Requirement:
Return every line below in which "query" appears.

Data extract:
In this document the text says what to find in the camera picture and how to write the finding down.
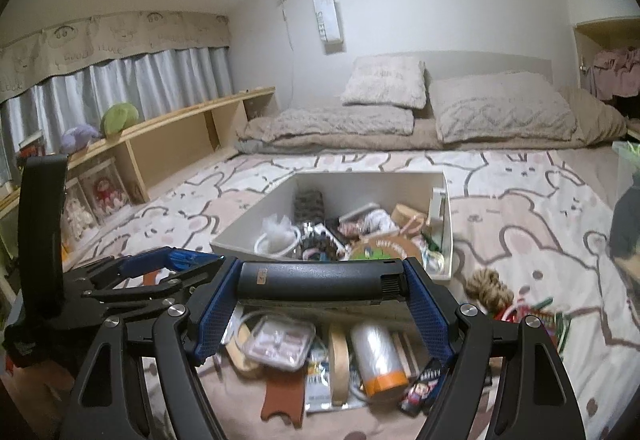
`pink clothing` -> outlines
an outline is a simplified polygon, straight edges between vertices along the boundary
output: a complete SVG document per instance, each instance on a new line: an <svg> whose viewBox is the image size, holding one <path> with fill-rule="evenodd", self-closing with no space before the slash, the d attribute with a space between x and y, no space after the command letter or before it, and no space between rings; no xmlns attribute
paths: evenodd
<svg viewBox="0 0 640 440"><path fill-rule="evenodd" d="M640 93L640 49L603 50L593 60L592 70L600 100Z"/></svg>

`metal screw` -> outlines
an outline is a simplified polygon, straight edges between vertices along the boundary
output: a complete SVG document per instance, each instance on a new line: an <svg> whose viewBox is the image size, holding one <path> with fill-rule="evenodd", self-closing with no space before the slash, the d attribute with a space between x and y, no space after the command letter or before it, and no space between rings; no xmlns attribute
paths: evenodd
<svg viewBox="0 0 640 440"><path fill-rule="evenodd" d="M531 328L540 328L542 322L535 315L528 315L524 318L524 323Z"/></svg>
<svg viewBox="0 0 640 440"><path fill-rule="evenodd" d="M478 315L478 309L469 303L463 304L460 307L460 311L467 317L473 317L474 315Z"/></svg>
<svg viewBox="0 0 640 440"><path fill-rule="evenodd" d="M186 311L187 309L184 307L184 305L173 305L173 306L169 306L167 313L171 317L179 317L182 314L184 314Z"/></svg>
<svg viewBox="0 0 640 440"><path fill-rule="evenodd" d="M116 326L118 326L120 324L120 318L115 316L115 317L107 317L104 320L104 325L107 328L115 328Z"/></svg>

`brown leather piece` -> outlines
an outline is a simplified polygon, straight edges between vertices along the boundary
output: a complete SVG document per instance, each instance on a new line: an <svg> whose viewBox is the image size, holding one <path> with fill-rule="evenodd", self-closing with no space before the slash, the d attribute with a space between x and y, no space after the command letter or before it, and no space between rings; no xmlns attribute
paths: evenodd
<svg viewBox="0 0 640 440"><path fill-rule="evenodd" d="M286 415L293 427L300 429L305 412L306 364L293 373L265 367L264 375L267 392L260 418L266 422L274 415Z"/></svg>

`gray curtain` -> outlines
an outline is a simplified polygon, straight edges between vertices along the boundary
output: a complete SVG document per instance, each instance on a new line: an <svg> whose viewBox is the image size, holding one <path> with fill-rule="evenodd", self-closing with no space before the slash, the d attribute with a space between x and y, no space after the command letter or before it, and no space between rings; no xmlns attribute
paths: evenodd
<svg viewBox="0 0 640 440"><path fill-rule="evenodd" d="M0 106L0 177L17 181L14 154L42 130L47 152L79 124L100 128L104 113L130 102L144 120L233 93L227 48L166 50L106 61L37 84Z"/></svg>

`white box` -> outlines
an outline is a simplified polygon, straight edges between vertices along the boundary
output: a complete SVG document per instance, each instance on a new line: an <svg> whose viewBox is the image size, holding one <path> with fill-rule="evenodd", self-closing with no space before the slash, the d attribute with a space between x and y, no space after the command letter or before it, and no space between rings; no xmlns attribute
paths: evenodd
<svg viewBox="0 0 640 440"><path fill-rule="evenodd" d="M370 202L380 204L389 214L396 204L404 204L429 214L433 190L444 191L442 219L432 220L437 233L442 233L445 271L431 276L437 282L451 279L452 230L447 181L442 172L299 172L275 187L263 199L229 225L211 242L213 251L236 256L243 261L292 261L274 256L258 256L254 243L262 233L262 220L271 214L288 216L292 221L296 192L319 190L324 198L327 218L357 210Z"/></svg>

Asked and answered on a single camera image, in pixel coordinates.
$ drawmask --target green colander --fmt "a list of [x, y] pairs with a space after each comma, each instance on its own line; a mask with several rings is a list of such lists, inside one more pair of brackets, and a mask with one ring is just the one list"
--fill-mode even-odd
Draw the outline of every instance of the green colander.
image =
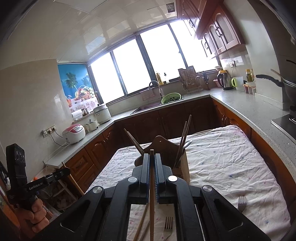
[[178, 100], [181, 99], [181, 95], [179, 93], [170, 93], [170, 94], [167, 94], [166, 96], [163, 97], [163, 99], [161, 100], [161, 103], [164, 104], [164, 102], [166, 100], [169, 100], [170, 98], [172, 97], [175, 97], [177, 98]]

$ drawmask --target hand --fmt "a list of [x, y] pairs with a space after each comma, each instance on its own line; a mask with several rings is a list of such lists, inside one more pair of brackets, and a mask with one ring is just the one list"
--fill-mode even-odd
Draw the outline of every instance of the hand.
[[20, 228], [29, 238], [34, 237], [36, 233], [49, 224], [48, 219], [45, 217], [46, 211], [42, 205], [42, 200], [38, 198], [32, 205], [33, 212], [23, 208], [15, 209], [15, 215], [20, 222]]

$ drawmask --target electrical outlet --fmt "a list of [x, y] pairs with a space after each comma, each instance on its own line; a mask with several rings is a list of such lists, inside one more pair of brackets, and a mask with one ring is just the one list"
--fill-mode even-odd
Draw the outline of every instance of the electrical outlet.
[[229, 65], [230, 65], [231, 68], [235, 67], [235, 66], [236, 66], [236, 65], [235, 65], [235, 61], [231, 61], [231, 62], [229, 62]]
[[53, 125], [45, 130], [42, 130], [41, 133], [42, 133], [43, 137], [47, 137], [49, 134], [53, 133], [56, 130], [57, 130], [56, 126]]

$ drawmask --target palm tree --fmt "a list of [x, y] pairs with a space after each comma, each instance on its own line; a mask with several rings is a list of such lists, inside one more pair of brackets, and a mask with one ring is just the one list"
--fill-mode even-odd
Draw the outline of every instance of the palm tree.
[[68, 79], [65, 80], [67, 86], [68, 86], [70, 89], [75, 88], [76, 90], [78, 90], [78, 89], [76, 88], [76, 86], [75, 86], [75, 85], [78, 84], [78, 81], [76, 80], [76, 75], [73, 74], [73, 73], [66, 73], [66, 75], [67, 75], [67, 77], [68, 77]]
[[88, 77], [83, 77], [82, 79], [82, 83], [85, 85], [85, 86], [90, 86], [90, 82], [89, 82], [89, 78]]

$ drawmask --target window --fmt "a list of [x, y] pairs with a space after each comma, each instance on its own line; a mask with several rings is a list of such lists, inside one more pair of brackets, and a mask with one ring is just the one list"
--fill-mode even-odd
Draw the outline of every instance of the window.
[[201, 40], [193, 39], [183, 21], [170, 24], [180, 44], [188, 66], [194, 67], [195, 71], [214, 69], [218, 65], [216, 58], [207, 60]]
[[151, 79], [135, 39], [113, 50], [127, 93], [148, 87]]
[[110, 53], [92, 63], [91, 69], [104, 103], [124, 96]]
[[141, 37], [155, 73], [162, 79], [166, 73], [165, 80], [179, 77], [178, 69], [185, 69], [185, 64], [168, 25], [141, 33]]
[[185, 69], [185, 63], [195, 71], [218, 65], [215, 58], [207, 59], [201, 41], [193, 40], [181, 20], [135, 35], [114, 48], [91, 64], [104, 103], [147, 88], [157, 72], [168, 82], [179, 77], [178, 69]]

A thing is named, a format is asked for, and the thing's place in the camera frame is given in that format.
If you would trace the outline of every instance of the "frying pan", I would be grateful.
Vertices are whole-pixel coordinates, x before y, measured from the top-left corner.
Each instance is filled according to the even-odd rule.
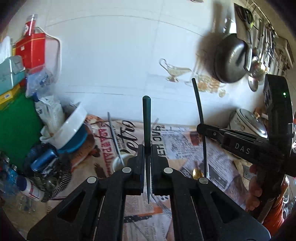
[[[225,36],[218,44],[214,57],[214,73],[222,83],[239,81],[247,73],[244,69],[248,45],[237,34]]]

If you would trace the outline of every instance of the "green cloth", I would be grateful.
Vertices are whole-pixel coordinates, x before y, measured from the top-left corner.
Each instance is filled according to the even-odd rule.
[[[40,143],[43,123],[35,111],[35,103],[25,97],[23,90],[4,104],[0,106],[0,151],[22,170],[26,155]]]

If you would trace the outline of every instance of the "blue bowl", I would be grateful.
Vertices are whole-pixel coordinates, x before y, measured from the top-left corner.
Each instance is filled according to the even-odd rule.
[[[82,144],[85,142],[87,138],[87,131],[85,124],[78,129],[75,135],[71,138],[70,141],[66,145],[64,145],[61,149],[57,150],[59,154],[63,154],[65,152],[72,153],[78,150]]]

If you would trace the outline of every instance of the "plastic bag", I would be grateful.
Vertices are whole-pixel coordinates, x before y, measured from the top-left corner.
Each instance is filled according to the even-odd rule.
[[[44,66],[31,69],[27,73],[26,97],[33,97],[36,101],[36,99],[52,95],[55,82],[52,73]]]
[[[55,79],[44,66],[31,69],[27,74],[26,97],[35,101],[40,119],[53,136],[65,122],[65,114],[58,98],[53,94]]]
[[[47,126],[50,136],[53,136],[65,122],[61,103],[53,95],[40,98],[35,103],[35,109],[40,119]]]

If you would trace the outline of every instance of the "yellow box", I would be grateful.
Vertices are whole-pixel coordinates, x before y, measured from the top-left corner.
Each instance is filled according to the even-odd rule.
[[[0,104],[10,100],[17,93],[17,91],[19,89],[20,89],[20,84],[17,84],[11,90],[9,90],[9,91],[3,93],[2,95],[0,95]]]

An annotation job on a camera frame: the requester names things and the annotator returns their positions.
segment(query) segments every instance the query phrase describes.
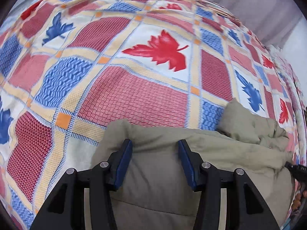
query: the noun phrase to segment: plaid bedsheet
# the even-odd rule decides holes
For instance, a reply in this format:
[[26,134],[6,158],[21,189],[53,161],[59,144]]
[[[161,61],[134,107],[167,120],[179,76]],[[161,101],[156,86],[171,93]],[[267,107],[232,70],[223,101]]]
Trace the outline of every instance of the plaid bedsheet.
[[215,130],[235,97],[306,162],[270,54],[205,0],[42,0],[0,36],[0,84],[0,199],[20,229],[67,168],[94,165],[117,119]]

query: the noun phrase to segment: silver screw
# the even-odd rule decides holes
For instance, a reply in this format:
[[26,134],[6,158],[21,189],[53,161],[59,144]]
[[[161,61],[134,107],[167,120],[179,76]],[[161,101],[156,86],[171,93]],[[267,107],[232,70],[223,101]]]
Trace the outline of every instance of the silver screw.
[[73,168],[69,168],[68,170],[66,170],[66,173],[69,174],[69,175],[71,175],[74,172],[75,172],[75,169],[73,169]]
[[203,162],[202,164],[202,167],[205,168],[205,169],[208,169],[210,168],[211,164],[210,163],[207,163],[207,162]]
[[100,167],[102,167],[102,168],[106,168],[106,167],[108,167],[108,165],[109,165],[108,162],[102,162],[102,163],[100,163]]
[[244,175],[244,170],[243,169],[237,169],[237,174],[238,175]]

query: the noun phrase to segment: black tool
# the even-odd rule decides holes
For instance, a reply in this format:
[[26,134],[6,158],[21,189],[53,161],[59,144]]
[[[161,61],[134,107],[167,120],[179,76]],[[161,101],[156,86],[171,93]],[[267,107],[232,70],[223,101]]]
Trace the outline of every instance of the black tool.
[[290,214],[291,230],[306,230],[307,228],[307,198],[303,197],[307,184],[307,167],[303,165],[293,165],[286,162],[285,167],[290,171],[292,176],[300,183],[300,207]]
[[[201,191],[193,230],[218,230],[221,188],[227,188],[226,230],[279,230],[244,170],[219,170],[203,162],[185,140],[178,142],[178,152],[188,184],[193,191]],[[30,230],[85,230],[84,188],[90,189],[92,230],[117,230],[109,191],[122,185],[131,155],[132,143],[126,139],[107,162],[91,170],[68,169],[42,205]]]
[[279,230],[260,192],[243,169],[219,170],[192,152],[187,141],[178,142],[179,158],[194,192],[201,199],[193,230],[218,230],[221,188],[227,189],[226,230]]

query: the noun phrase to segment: curtain
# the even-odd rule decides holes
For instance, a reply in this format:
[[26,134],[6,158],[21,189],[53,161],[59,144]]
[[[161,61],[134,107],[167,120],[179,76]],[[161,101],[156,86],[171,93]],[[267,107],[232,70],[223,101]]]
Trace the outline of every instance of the curtain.
[[209,0],[227,8],[264,45],[283,47],[302,13],[293,0]]

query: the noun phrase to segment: leaf stem
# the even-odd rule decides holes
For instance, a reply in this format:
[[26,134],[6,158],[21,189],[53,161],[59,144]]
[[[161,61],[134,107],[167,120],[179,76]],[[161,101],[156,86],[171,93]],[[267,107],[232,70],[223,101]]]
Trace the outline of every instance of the leaf stem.
[[181,50],[184,50],[184,49],[186,49],[188,46],[189,46],[189,45],[186,45],[185,47],[180,48],[180,49],[177,49],[176,51],[179,52],[179,51],[181,51]]

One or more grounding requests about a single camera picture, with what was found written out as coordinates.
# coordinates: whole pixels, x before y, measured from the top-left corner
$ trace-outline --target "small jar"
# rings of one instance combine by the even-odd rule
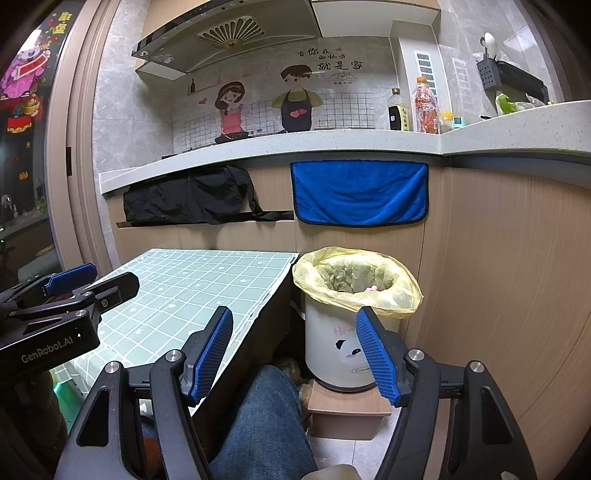
[[[451,132],[453,130],[453,113],[441,112],[439,116],[441,117],[441,128],[439,131],[442,134]]]

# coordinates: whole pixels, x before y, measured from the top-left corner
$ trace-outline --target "blue gripper pad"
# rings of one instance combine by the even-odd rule
[[[216,329],[207,341],[207,345],[195,365],[194,384],[190,395],[196,404],[202,398],[207,397],[212,389],[220,363],[222,363],[222,358],[230,343],[233,327],[232,312],[225,307],[222,318],[217,323]]]
[[[400,400],[400,392],[396,386],[396,370],[394,364],[390,360],[384,344],[363,309],[357,312],[355,330],[380,395],[387,398],[390,405],[397,405]]]
[[[87,263],[50,277],[45,284],[45,291],[51,297],[63,295],[96,280],[96,267]]]

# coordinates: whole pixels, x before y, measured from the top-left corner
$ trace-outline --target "exhaust fan vent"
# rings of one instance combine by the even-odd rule
[[[245,43],[268,35],[264,27],[251,15],[234,18],[195,35],[208,45],[221,50],[234,50]]]

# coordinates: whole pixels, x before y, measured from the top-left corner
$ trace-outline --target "panda sticker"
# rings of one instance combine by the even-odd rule
[[[361,369],[354,368],[351,370],[353,373],[362,373],[369,368],[368,361],[365,358],[363,350],[361,350],[361,344],[357,337],[346,340],[337,340],[335,345],[339,351],[339,361],[342,364],[350,367],[367,367]]]

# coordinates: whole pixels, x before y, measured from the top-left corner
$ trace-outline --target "plastic bottle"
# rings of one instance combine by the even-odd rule
[[[403,101],[399,88],[392,89],[392,96],[388,99],[388,115],[390,130],[410,131],[408,105]]]
[[[437,101],[431,93],[425,77],[417,77],[417,88],[413,93],[414,107],[417,111],[417,131],[438,134],[439,114]]]

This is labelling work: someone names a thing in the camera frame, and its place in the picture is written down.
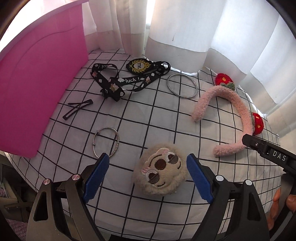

Solution to this task:
segment(query) segments every instance the query phrase describes.
query: the noun phrase to segment: plaid bedsheet
query: the noun phrase to segment: silver screw
query: the noun phrase to segment: black tool
query: the noun phrase to segment: curtain
query: the noun phrase to segment: leaf stem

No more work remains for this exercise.